He did not answer right away. He did trust Qui-Gon Jinn, but not entirely. Yet he did trust the Force, and as Qui-Gon had said, the Force had brought them together. The Force had given him a master when he was in despair, when he thought he would never be a Jedi. Perhaps Qui-Gon was just what he needed.

"Yes, master."

Qui-Gon smiled, a little sadly. "Do you still want to be a Jedi, Obi-Wan? Do you want me to train you as my padawan?"

"Yes, I do." He was surprised by the conviction in his own voice.

"Then I confirm you as my padawan, Obi-Wan, and offer you the Rite of Passage."

"I accept."

Once again Obi-Wan submitted to having his hair cut short, though not as short as he remembered Master Aluki cutting it on his seventh birthday, when he moved out of the creche and became an initiate. Qui-Gon left one lock of it untrimmed and snipped off a bit of his own hair, a lock about as long and as thick as what was left at Obi-Wan's temple.

Both were silent as the master deftly braided the loose hair into a padawan's lock, adding his own hair to it. Obi-Wan felt the slow rush of Qui-Gon's breath over his face, smooth and even, and the shallowness of his own breathing, the racing of his heart.

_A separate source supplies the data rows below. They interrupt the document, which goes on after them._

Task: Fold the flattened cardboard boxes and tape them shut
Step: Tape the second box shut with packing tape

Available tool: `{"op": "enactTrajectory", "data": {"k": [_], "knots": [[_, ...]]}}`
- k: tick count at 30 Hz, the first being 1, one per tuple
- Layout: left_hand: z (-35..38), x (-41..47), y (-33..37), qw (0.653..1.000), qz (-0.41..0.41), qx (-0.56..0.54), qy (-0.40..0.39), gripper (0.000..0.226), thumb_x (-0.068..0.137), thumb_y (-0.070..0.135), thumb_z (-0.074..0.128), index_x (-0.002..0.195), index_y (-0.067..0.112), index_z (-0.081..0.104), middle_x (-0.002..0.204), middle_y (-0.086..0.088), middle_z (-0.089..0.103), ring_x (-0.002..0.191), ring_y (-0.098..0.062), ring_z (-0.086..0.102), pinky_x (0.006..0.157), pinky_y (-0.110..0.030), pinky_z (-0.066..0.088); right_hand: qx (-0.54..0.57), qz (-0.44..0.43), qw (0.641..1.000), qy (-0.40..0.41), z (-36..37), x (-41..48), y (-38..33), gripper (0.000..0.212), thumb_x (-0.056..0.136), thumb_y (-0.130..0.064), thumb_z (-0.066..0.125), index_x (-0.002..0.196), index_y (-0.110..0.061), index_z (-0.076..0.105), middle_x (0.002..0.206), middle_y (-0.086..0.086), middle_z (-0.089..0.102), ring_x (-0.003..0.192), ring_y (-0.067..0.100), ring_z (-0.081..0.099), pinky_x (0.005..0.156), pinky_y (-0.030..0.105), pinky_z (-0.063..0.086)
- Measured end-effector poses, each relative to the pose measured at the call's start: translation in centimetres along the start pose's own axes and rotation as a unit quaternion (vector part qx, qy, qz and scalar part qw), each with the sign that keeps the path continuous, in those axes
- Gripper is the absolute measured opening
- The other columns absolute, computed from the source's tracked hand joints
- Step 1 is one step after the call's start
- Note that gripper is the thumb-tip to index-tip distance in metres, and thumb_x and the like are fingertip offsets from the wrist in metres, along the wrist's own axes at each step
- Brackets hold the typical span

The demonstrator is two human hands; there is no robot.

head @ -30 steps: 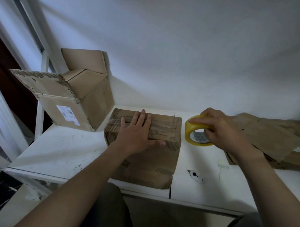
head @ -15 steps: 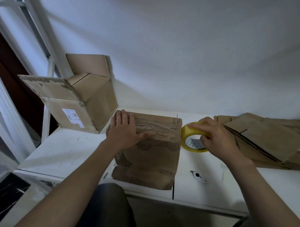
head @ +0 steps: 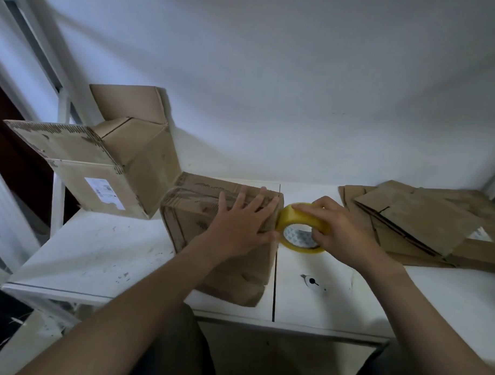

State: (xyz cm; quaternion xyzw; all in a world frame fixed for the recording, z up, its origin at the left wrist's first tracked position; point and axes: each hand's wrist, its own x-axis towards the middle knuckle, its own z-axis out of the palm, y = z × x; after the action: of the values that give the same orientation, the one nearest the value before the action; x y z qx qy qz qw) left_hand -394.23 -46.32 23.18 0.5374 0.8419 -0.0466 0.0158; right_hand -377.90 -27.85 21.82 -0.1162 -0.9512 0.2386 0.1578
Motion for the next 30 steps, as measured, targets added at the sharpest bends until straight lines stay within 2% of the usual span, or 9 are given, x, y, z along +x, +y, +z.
{"op": "enactTrajectory", "data": {"k": [4,7,10,15,19,22,25,27,30], "knots": [[-0.5,-1.5,-3.7,0.998,0.062,-0.015,-0.015,0.068,0.1,0.063,0.024,0.157,0.042,-0.005,0.166,0.009,-0.015,0.152,-0.02,-0.02,0.117,-0.068,-0.003,-0.085,0.002,0.995,-0.058,-0.2,-0.8,-4.2,0.064,0.089,-0.044,0.068,0.145,-0.049,0.037,0.11,-0.014,0.043,0.105,0.012,0.041,0.08,0.03,0.042],[-0.4,-3.1,-5.7,0.999,0.04,-0.011,-0.011,0.059,0.104,0.055,0.028,0.154,0.051,-0.003,0.167,0.007,-0.014,0.151,-0.026,-0.023,0.117,-0.067,-0.006,-0.152,-0.011,0.986,-0.065,0.6,-1.2,-7.7,0.077,0.08,-0.065,0.068,0.146,-0.045,0.032,0.117,-0.01,0.051,0.105,0.015,0.042,0.082,0.031,0.041],[-0.5,-4.4,-7.0,0.998,0.03,-0.06,-0.012,0.054,0.106,0.044,0.033,0.154,0.05,0.008,0.167,0.012,-0.004,0.152,-0.027,-0.018,0.118,-0.068,-0.003,-0.182,-0.02,0.98,-0.077,1.6,-1.0,-10.7,0.084,0.077,-0.076,0.063,0.146,-0.041,0.031,0.129,-0.009,0.056,0.111,0.015,0.044,0.087,0.032,0.04],[-0.1,-5.3,-10.2,0.982,0.088,-0.164,-0.019,0.055,0.106,0.03,0.042,0.151,0.052,0.017,0.164,0.022,0.004,0.153,-0.023,-0.012,0.124,-0.054,0.004,-0.149,-0.03,0.983,-0.107,1.6,-0.2,-13.6,0.071,0.08,-0.076,0.06,0.141,-0.042,0.043,0.125,-0.01,0.058,0.107,0.014,0.045,0.087,0.033,0.044],[-0.8,-5.4,-11.6,0.976,0.112,-0.186,-0.03,0.055,0.106,0.021,0.043,0.146,0.052,0.022,0.162,0.024,0.008,0.154,-0.02,-0.009,0.125,-0.051,0.007,-0.116,-0.065,0.987,-0.091,1.7,1.9,-13.7,0.044,0.096,-0.063,0.046,0.133,-0.041,0.057,0.113,-0.014,0.053,0.108,0.016,0.046,0.086,0.036,0.047],[-1.3,-5.4,-12.0,0.974,0.115,-0.193,-0.027,0.058,0.105,0.01,0.043,0.145,0.047,0.027,0.16,0.023,0.01,0.154,-0.02,-0.006,0.125,-0.05,0.012,-0.036,-0.087,0.994,-0.058,2.5,4.8,-13.1,0.04,0.104,-0.05,0.038,0.137,-0.037,0.057,0.132,-0.011,0.055,0.12,0.017,0.043,0.099,0.036,0.042],[-1.1,-5.6,-12.5,0.969,0.124,-0.214,-0.004,0.055,0.104,0.008,0.045,0.147,0.041,0.037,0.16,0.02,0.013,0.154,-0.019,-0.003,0.123,-0.047,0.018,0.037,-0.085,0.991,-0.094,4.3,7.8,-12.6,0.045,0.108,-0.045,0.029,0.146,-0.031,0.049,0.153,-0.011,0.044,0.141,0.012,0.036,0.118,0.035,0.027],[-1.0,-6.0,-12.4,0.965,0.113,-0.234,0.021,0.052,0.102,0.006,0.05,0.143,0.037,0.048,0.16,0.014,0.025,0.153,-0.02,0.007,0.12,-0.041,0.026,0.081,-0.042,0.988,-0.122,5.6,9.1,-12.3,0.049,0.108,-0.05,0.023,0.146,-0.034,0.049,0.155,-0.009,0.042,0.143,0.01,0.033,0.118,0.035,0.026],[-1.2,-6.9,-12.1,0.964,0.047,-0.241,0.101,0.039,0.097,0.005,0.059,0.129,0.027,0.065,0.15,-0.005,0.049,0.138,-0.027,0.045,0.108,-0.027,0.037,0.051,-0.004,0.987,-0.153,6.9,9.7,-12.2,0.054,0.106,-0.057,0.018,0.15,-0.037,0.043,0.162,-0.014,0.03,0.151,0.006,0.014,0.122,0.043,0.02]]}}
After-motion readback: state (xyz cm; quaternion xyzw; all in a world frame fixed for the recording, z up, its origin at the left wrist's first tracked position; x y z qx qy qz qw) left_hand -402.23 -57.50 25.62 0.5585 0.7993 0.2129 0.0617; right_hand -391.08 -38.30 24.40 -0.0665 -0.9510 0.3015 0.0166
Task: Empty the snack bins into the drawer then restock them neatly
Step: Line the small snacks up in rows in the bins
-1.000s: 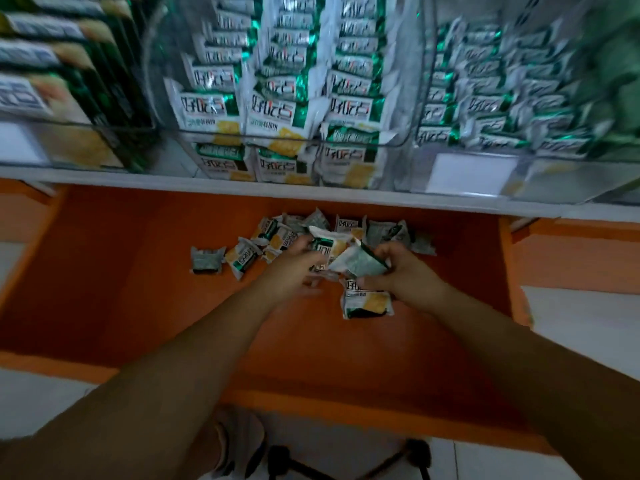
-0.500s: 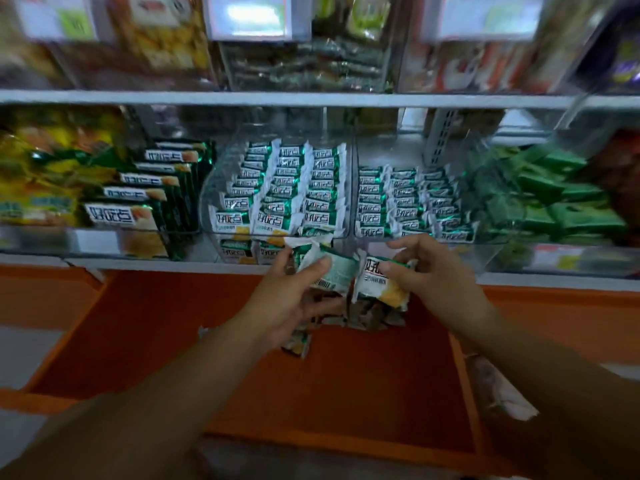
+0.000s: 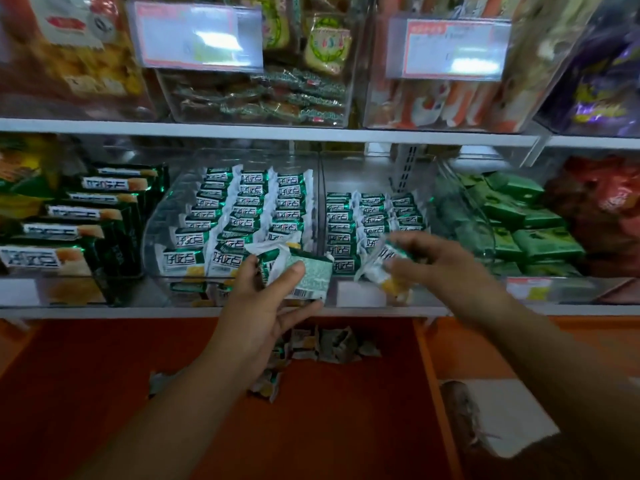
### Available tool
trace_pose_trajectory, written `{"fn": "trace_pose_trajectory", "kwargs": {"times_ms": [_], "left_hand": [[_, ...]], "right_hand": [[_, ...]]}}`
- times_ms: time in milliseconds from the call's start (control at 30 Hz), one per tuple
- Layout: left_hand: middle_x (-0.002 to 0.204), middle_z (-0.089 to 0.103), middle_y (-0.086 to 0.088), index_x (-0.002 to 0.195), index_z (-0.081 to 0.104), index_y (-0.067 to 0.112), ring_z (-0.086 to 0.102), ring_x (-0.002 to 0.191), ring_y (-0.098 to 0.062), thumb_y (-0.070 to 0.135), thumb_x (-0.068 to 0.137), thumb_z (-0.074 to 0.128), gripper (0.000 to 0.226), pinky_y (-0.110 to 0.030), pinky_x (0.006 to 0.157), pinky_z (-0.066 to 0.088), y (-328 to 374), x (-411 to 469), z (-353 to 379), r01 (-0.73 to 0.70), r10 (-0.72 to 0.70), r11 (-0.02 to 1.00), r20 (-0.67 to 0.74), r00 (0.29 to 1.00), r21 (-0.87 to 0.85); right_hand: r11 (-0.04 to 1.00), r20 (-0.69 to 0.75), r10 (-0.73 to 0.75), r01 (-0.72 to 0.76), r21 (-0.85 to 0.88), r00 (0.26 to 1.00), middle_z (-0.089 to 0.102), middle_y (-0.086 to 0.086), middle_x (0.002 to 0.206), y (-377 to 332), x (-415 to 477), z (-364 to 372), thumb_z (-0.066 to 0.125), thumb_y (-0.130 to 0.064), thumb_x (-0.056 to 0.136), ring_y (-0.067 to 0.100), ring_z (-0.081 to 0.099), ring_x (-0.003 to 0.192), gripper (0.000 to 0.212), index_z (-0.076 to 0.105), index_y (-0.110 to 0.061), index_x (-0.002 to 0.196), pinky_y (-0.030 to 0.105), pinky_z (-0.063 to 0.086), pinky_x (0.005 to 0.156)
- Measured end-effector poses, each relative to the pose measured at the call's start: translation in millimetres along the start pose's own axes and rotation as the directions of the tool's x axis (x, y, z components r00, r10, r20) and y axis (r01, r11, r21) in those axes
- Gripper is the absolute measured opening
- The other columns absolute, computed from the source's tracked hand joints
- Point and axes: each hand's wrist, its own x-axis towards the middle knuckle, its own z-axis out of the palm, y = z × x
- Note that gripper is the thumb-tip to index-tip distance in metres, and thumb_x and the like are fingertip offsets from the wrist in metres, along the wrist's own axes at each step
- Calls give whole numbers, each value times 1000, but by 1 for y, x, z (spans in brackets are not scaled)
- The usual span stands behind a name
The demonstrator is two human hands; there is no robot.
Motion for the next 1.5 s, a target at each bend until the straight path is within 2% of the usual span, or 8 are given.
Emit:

When Qui-Gon was finished, Obi-Wan slipped to his knees and bowed deeply. "Thank you, master."

"Thank you, Obi-Wan."


III. Not an End, but a Beginning

"Happy birthday, Obi-Wan!"

It was Bant, of course. She never forgot, and her moist and salty hug always made the day special for him. She kept her arm around his waist and they walked together to the refectory.

"I'm starving," Obi-Wan announced. "I'm going to eat the biggest, sweetest, stickiest dessert on the menu, just because it's my birthday."

"With your luck," said Garen Muln, coming up beside them, "it'll be Hwittarian rice pudding."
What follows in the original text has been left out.